Friday, 6 October 2017

Act Four: Why Nora Ephron was one of the greatest screenwriters ever

 
Act Four
Alyssa Rosenberg on culture and politics
 
 

Nora Ephron poses for a portrait in her home in New York on Nov. 3, 2010. (Lucas Jackson/Reuters)

Vulture put together a list of the 100 greatest screenwriters as voted on by people who actually do the job themselves. There’s plenty to argue over in it.* Do we actually think that George Lucas is a good screenwriter or just a masterful world-builder? What does it say about both the movie industry and the tastes of the people who voted on this list that the people who earned places on it are so overwhelmingly white and male? How do you put Barry Levinson on this list and not talk about the greatness of “Tin Men”?

But I wanted to take a second to talk about what made the top-ranked woman on this list, Nora Ephron, such a terrific writer. It wasn’t merely, as Vulture suggests, that her “female characters (usually played by her muse Meg Ryan) got to be as witty, smart, screwed-up, and lovable as their male counterparts,” though of course that didn’t hurt. For me, Ephron’s scripts are so remarkable because they make her female leads feel astonishingly real and grounded.

Take Sally Albright (Ryan) in “When Harry Met Sally…” Everyone thinks of the famous diner scene where she fakes an orgasm when they think of that movie, but for me, the scene that defines her character is actually the moment when she gives her order to a diner waitress during the first stop she and Harry Burns (Billy Crystal) make on their cross-country drive together. It’s a hilariously finicky order: “I’d like the chef salad please with oil and vinegar on the side, and the apple pie a la mode,” she explains. “But I’d like the pie heated, and I don’t want the ice cream on top. I want it on the side, and I’d like strawberry instead of vanilla if you have it. If not, then no ice cream, just whipped cream, but only if it’s real. If it’s out of the can, then nothing….just the pie, but then not heated.”

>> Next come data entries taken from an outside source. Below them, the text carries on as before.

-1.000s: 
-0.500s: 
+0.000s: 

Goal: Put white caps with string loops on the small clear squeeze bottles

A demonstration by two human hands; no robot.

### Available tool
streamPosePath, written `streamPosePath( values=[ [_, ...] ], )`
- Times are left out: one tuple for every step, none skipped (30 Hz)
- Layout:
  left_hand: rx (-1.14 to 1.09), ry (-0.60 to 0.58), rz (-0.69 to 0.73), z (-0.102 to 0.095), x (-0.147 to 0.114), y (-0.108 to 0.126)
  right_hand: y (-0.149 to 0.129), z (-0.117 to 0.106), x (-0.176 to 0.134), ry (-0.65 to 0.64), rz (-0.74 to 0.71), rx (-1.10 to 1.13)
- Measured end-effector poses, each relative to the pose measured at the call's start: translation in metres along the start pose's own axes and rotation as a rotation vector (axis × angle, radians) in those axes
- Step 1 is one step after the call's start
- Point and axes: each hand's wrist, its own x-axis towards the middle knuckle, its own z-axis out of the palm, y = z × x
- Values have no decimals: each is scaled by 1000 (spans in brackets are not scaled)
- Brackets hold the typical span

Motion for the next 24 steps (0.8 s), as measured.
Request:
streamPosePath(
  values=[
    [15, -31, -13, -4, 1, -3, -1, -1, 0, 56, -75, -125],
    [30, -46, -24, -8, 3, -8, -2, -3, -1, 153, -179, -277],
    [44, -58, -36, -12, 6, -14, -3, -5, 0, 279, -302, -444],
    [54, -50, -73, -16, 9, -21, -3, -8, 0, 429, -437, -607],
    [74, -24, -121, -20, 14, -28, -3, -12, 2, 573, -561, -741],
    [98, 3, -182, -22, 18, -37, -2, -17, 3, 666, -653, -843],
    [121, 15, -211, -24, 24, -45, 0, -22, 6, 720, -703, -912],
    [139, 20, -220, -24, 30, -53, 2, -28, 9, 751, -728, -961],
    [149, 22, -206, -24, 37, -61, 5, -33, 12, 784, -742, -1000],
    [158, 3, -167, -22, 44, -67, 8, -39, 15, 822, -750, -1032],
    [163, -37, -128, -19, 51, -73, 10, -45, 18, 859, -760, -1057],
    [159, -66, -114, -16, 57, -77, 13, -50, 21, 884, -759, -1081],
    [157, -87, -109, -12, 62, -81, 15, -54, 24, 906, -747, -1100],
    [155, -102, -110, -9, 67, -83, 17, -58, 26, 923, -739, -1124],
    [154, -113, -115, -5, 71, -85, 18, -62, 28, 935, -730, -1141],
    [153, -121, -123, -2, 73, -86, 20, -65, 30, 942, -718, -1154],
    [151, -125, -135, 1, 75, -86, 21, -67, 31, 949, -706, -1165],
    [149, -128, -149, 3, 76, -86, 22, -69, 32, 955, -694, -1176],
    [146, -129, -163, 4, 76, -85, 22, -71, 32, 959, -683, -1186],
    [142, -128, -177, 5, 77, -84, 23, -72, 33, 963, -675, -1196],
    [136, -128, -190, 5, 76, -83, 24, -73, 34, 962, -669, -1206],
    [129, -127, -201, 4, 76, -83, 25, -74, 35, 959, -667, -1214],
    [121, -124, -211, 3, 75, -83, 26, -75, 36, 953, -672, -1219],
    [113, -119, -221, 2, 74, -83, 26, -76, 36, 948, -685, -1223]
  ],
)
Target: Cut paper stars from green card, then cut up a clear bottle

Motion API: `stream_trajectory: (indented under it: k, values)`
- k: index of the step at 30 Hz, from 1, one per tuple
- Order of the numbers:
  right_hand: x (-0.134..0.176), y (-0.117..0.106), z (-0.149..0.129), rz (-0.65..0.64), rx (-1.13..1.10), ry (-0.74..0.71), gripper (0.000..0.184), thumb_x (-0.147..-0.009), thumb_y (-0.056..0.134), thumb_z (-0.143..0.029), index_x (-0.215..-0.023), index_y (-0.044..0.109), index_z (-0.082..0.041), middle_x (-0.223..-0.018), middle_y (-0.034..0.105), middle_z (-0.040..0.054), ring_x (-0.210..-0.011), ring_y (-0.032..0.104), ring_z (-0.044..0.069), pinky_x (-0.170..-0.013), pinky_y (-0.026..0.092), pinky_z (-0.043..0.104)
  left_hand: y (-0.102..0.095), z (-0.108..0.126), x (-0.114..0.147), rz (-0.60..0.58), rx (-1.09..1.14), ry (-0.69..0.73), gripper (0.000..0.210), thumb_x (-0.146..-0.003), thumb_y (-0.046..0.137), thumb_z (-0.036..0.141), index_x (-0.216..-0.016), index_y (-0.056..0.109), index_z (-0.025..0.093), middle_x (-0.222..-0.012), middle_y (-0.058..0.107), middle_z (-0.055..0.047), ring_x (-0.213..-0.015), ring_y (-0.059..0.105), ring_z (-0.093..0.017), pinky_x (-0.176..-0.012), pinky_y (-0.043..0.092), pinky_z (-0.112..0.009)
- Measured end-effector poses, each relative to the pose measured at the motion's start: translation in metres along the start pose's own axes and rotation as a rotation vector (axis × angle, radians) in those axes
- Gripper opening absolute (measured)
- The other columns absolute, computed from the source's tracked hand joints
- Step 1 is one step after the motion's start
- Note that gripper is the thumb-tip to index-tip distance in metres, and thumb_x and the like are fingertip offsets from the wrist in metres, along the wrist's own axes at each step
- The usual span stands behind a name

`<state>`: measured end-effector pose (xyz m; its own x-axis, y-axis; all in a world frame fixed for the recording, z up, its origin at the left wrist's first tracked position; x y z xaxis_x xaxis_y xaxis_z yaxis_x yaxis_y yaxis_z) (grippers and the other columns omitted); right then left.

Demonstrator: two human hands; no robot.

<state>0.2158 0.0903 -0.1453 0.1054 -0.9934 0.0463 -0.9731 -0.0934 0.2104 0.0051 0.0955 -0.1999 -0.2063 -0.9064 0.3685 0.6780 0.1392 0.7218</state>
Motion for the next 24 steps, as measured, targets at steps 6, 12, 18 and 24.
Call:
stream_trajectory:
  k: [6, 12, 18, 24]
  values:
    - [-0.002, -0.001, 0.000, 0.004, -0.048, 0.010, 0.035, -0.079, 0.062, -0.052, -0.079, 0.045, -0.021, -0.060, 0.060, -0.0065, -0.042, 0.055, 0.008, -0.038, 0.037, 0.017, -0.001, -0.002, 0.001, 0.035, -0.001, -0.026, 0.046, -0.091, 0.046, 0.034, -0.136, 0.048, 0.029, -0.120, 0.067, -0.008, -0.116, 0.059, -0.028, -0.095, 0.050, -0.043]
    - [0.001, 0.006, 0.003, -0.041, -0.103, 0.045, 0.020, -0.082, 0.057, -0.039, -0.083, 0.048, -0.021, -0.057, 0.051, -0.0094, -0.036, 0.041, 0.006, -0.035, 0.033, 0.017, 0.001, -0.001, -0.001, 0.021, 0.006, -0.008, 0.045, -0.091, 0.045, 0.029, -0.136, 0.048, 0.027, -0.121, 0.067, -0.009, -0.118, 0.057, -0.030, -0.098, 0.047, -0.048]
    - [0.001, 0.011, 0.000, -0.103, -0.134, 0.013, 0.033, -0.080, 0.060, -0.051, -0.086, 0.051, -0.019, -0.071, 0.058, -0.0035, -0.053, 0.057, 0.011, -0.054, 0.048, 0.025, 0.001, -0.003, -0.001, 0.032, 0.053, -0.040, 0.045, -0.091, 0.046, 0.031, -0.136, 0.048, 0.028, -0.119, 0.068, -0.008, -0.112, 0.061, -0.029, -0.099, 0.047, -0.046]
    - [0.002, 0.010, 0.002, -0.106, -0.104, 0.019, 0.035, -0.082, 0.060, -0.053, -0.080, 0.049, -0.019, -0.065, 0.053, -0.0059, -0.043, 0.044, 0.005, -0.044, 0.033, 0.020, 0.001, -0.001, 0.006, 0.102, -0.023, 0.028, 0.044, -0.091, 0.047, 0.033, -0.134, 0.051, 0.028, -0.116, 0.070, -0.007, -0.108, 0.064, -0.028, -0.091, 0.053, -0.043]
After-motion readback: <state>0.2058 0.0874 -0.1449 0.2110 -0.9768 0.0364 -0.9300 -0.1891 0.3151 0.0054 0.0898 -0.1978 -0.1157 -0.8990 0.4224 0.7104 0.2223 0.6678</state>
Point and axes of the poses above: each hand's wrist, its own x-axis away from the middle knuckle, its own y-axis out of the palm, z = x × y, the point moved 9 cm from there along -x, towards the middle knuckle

The details of the order aren’t important. What matters is that in this area of her life, at least, Sally knows exactly what she wants. And much of the romantic tension that follows in the movie comes from the fact that she’s intensely clear on details like this but takes a long time to realize that when it comes to love, what she really wants is Harry.

In “You’ve Got Mail,” which I’ve always thought was an underrated element of Ephron’s ouvre, the two main characters, Joe Fox (Tom Hanks) and Kathleen Kelly (Ryan again) spend much of the movie writing each other emails and instant messages. It’s a device that’s critical to the movie’s plot, but it also required Ephron to stock each of them with a wide arrange of experiences, tastes and ephemera that they can use to talk to each other in light ways. Again, these details — Joe’s fondness for “The Godfather” and the tension between his tough corporate instincts and his whimsical soul, and Kathleen’s deep knowledge of children’s books and sense of being rooted in her neighborhood — are part of the movie’s core inquiry into whether our jobs really define us.

You can totally watch a Nora Ephron movie — say, “Sleepless in Seattle” — for the plot. But the thing that made her great, and the quality that makes her movies infinitely rewatchable, was simply the fact that she created people who felt incredibly textured and fun to spend time with. It’s a rare quality, and I miss it, and Ephron, constantly.

*Although I want to take a second to say how delighted I am that Elaine May is on the list and that one of the movies she’s singled out for is “Primary Colors.”